Let's start with who and what you see in the street: perhaps the hipster with the ten-gallon Stetson and the camouflage cargo pants walking his little dog, or the gangster's moll in fishnet stockings and a fez, smartly accessorized with leopard print Nehru jacket and a patent leather purse. Is this patchwork Surrealism, mix 'n' match Dada? Now fade to the centre of Gagosian's huge new space in Chelsea and Hirst's recent show 'Theories, Models, Methods, Approaches, Assumptions, Results, and Findings'. Surrounding you was a wallpaper network of intersecting pale blue lines, faint as an embossed napkin, with the phrases 'Math Systems', and 'Graphics Grid' providing a kind of 'hooked on phonics' pre-school set of captions. Next to The Void (2000) - a bank of gel-caps labelled with miniature inscriptions 'Vascor', 'Gelgy' and 'Abana' - was a vitrine, Hirst's ventriloquist's dummy, the medium through which he speaks most eloquently, sealing off bone-white skeletal models of various animals: a rabbit, a dog, a parrot.

And while their arrangement in this transparent Wunderkammer recalls the taxonomic displays in museums of natural history, it's more the boxed balsa wood pterodactyl models available in the museum's gift shop (or Imaginarium stores at the mall) that spring to mind. If it were just this cheeky nod to Mark Dion's incredibly lame attempts at anthropology, we'd be in trouble. But this is just one errant asteroid orbiting the outer rings of Hirst's universe.
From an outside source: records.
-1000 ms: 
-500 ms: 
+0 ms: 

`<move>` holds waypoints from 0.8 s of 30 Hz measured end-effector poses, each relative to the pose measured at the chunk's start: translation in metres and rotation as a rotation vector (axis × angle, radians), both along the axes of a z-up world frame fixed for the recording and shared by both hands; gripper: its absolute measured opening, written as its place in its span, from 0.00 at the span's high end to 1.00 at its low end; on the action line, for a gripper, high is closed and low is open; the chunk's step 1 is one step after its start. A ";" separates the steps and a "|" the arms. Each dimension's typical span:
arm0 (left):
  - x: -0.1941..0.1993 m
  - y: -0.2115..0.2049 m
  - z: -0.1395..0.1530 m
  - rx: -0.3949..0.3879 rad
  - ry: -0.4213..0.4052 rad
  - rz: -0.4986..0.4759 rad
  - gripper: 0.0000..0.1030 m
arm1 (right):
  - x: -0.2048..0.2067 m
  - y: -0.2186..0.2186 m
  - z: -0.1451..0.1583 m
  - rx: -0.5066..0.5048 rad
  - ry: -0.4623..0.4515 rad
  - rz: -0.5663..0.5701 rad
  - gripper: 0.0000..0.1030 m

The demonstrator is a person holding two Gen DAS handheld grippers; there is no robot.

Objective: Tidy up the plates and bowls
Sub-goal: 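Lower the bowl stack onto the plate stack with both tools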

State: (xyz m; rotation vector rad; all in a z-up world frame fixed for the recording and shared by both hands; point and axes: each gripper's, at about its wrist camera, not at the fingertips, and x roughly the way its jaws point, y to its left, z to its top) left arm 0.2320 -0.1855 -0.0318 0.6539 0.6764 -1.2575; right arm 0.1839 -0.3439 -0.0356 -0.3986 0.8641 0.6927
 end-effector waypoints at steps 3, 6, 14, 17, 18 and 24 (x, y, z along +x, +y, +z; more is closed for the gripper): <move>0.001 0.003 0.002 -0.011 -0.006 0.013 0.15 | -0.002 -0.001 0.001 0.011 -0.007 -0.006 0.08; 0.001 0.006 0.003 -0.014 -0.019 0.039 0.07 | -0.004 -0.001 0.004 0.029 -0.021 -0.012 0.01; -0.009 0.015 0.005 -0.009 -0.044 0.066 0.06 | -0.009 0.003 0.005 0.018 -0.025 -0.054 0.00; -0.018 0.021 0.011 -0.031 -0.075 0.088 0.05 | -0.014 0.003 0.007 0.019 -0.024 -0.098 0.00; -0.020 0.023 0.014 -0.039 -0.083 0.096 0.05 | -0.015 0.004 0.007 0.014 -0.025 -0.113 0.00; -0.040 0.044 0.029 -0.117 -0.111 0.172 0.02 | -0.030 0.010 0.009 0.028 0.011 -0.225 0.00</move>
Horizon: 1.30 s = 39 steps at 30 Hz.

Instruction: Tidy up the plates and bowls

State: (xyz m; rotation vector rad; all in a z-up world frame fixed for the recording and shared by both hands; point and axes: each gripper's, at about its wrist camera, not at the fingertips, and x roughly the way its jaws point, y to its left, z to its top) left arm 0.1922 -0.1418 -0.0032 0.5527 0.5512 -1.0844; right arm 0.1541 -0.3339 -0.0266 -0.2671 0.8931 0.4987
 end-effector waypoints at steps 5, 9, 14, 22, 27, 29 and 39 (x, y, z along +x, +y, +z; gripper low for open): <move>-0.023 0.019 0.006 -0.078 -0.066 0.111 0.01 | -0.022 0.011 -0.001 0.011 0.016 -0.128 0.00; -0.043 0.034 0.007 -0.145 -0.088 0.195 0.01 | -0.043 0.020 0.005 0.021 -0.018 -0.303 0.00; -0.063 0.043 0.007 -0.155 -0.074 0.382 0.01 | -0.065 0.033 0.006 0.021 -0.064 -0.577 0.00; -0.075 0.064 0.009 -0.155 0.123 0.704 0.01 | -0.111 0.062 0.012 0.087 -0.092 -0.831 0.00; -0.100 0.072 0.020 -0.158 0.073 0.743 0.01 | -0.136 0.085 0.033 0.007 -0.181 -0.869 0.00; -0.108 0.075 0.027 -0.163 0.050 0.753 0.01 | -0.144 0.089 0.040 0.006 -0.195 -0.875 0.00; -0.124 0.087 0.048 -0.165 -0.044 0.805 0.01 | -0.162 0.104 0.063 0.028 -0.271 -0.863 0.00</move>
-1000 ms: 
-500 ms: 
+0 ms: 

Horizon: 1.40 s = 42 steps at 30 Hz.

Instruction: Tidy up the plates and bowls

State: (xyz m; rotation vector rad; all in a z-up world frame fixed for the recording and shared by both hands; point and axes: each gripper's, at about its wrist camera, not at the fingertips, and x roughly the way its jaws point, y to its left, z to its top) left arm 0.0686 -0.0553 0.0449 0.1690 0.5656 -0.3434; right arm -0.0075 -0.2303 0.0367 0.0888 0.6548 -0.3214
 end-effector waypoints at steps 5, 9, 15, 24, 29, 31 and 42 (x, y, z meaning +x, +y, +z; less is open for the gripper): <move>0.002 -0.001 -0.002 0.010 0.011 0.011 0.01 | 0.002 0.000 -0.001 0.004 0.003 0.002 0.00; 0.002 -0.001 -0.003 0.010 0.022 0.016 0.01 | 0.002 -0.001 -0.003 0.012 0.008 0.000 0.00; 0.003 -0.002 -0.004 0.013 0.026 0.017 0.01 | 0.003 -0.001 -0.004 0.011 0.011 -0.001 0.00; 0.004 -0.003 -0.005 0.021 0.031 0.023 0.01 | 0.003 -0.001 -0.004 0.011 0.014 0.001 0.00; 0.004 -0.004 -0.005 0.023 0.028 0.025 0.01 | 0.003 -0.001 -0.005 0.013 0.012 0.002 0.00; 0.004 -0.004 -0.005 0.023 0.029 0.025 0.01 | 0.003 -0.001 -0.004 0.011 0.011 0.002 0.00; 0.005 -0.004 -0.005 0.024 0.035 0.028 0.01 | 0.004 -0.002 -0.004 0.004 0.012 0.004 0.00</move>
So, are we talking about the snap-together Surrealism of Hans Bellmer's The Machine Gunneress (1937) or the Dada vivisection of Man Ray's Stratified Rocks (1920), whose pumping hearts and flayed ribs are arranged like layers of geological sediment? The massive painted bronze anatomical model Hymn (1999) at Gagosian's entrance might suggest the latter. It stands with the proud, erect posture of some ectomorphic stevedore, yet, as a gatekeeper or benign guardian, it manages seamlessly to integrate the ghoulish with the reassuring order of a compartmentalized, hyper-rational world. What could be more bureaucratically rational than pulsing, viscous innards, made static in monumental bronze? And yet Surrealism, whether Pop-Surrealism or sci-fi Surrealism (the two are virtually indistinguishable right now) doesn't manage to approximate what Hirst does. I invoke the metaphor of the street, then, in the same spirit as William Gibson's Neuromancer: 'The Street finds its own uses for things - uses the manufacturers never intended.'

But what Gibson forgot to mention is that the street couldn't care less about labels such as Dada, Neo-Geo, or Post-Minimalism. The street, like Hirst, just is. In this sense Lost Love (2000), a gynaecologist's chair and a metal table with a computer, all housed in a giant aquarium filled with tropical fish, is not about packaging Smithson's notions of entropy in the spectacle of blowfish waiting for the knife in a Japanese restaurant, or Koons' alchemical transformation of a basketball into an instant artefact simply by embalming it behind glass. Lost Love, like love itself, resembles Man Ray's Enigma of Isadore Ducasse (1920): shrouded, amorphous, elusive, calculatingly mysterious - a feeling, in other words, and not a movement. In this way, and in the way of beachballs floating on air jets over sharpened Ginzu knives (fragility, the tenuous balancing act of life), or ping- pong balls vibrating in a trough like nervous atoms (science, the impossibility of sustainable development in a chaotic and overcrowded world), Hirst proves he has the Midas touch in reverse: everything he handles turns to soul.